INSTRUCTIONS FOR THE TASK: Look through the records below for the line with "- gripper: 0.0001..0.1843" and the line with "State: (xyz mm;", then return those lines and all lines between, exactly.

(Records excerpted from a collection)
------

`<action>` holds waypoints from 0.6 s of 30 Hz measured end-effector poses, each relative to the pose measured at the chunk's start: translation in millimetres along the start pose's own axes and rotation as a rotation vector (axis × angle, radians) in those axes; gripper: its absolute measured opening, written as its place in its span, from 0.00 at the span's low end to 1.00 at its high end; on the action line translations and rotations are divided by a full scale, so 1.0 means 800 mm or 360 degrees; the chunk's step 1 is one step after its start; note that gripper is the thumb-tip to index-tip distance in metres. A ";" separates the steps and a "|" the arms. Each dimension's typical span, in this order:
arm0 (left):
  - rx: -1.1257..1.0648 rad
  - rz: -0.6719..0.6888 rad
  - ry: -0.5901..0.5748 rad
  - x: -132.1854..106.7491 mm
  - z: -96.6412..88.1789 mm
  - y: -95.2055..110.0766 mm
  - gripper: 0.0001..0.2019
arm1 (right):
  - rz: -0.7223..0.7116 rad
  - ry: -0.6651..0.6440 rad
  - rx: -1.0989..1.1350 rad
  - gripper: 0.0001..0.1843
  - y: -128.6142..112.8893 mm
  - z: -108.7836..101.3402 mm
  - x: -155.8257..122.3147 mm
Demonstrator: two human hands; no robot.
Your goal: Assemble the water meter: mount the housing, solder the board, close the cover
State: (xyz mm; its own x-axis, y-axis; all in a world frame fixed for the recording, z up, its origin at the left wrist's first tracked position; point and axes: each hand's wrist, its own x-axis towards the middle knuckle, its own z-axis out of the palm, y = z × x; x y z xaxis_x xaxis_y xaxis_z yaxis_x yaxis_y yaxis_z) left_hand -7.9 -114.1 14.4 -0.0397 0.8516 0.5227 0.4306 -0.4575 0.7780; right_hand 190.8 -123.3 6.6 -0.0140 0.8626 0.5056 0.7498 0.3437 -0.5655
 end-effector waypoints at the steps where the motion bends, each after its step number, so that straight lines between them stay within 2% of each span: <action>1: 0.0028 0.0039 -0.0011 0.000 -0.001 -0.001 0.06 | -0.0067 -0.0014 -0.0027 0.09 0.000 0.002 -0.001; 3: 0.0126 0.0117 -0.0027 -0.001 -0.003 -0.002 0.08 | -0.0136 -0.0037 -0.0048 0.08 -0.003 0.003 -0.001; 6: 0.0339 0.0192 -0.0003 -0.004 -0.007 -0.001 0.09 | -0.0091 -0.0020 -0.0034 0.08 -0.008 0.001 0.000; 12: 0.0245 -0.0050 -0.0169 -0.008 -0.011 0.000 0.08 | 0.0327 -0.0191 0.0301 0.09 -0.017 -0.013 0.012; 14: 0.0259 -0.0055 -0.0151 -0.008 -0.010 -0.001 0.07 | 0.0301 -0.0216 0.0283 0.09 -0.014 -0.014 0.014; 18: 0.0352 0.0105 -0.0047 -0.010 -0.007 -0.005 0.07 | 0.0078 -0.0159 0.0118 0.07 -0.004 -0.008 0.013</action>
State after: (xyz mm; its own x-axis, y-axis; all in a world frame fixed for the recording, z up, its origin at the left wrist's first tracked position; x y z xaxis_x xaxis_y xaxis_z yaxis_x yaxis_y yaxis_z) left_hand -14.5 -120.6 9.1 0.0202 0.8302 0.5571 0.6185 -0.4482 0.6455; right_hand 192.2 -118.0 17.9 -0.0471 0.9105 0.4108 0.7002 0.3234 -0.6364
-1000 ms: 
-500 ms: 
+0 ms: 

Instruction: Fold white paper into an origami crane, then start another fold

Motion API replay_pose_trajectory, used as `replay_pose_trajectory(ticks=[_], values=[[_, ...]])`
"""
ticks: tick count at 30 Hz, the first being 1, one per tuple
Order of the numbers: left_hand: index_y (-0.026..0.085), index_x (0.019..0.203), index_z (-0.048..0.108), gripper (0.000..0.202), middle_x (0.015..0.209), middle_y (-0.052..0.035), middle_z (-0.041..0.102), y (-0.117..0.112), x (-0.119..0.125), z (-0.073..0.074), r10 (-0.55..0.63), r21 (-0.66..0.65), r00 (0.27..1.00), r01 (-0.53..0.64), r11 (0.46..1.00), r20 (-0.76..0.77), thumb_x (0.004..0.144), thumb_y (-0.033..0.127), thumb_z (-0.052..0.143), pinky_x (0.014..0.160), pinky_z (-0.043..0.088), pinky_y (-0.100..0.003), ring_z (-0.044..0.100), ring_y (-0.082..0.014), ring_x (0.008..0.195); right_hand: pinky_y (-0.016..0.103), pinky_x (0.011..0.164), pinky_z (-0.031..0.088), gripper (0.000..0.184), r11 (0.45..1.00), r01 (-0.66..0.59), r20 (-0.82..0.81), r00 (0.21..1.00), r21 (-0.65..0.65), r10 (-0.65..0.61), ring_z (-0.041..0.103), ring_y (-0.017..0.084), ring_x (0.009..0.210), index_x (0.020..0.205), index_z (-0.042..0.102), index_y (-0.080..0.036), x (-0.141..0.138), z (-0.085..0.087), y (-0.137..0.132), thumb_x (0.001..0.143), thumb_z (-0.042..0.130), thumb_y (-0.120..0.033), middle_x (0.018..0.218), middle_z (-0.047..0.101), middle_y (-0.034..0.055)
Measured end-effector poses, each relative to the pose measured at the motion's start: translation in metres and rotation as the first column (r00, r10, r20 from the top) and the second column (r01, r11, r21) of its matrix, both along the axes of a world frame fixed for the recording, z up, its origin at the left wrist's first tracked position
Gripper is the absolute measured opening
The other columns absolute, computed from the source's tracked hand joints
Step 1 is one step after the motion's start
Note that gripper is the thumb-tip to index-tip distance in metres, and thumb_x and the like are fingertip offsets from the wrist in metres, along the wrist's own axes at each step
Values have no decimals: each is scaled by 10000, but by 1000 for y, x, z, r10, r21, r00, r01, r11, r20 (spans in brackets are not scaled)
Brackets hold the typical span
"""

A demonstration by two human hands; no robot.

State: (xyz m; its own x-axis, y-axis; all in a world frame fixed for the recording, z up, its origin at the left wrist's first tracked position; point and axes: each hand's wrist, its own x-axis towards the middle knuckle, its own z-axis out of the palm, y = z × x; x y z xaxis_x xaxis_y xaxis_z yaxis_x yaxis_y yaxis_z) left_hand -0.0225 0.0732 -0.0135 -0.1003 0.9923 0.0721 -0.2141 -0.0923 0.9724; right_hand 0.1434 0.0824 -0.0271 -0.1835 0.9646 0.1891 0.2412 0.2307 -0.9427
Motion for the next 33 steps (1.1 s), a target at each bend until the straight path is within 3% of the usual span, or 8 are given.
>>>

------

SOLUTION FOR THIS EXERCISE:
  - gripper: 0.0001..0.1843
  - y: -128.6142..112.8893 mm
  - z: -108.7836..101.3402 mm
  - x: -155.8257..122.3147 mm
Demonstrator: two human hands; no robot.
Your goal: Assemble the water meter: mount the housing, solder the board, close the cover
State: (xyz mm; its own x-axis, y-axis; all in a world frame fixed for the recording, z up, its origin at the left wrist's first tracked position; point and axes: each hand's wrist, its own x-axis towards the middle knuckle, its own z-axis out of the palm, y = z × x; x y z xaxis_x xaxis_y xaxis_z yaxis_x yaxis_y yaxis_z) left_hand -7.9 -114.1 14.4 -0.0397 0.8516 0.5227 0.4306 -0.4575 0.7780; right_hand 190.8 -123.3 6.6 -0.0140 0.8626 0.5056 0.7498 0.3437 -0.5655

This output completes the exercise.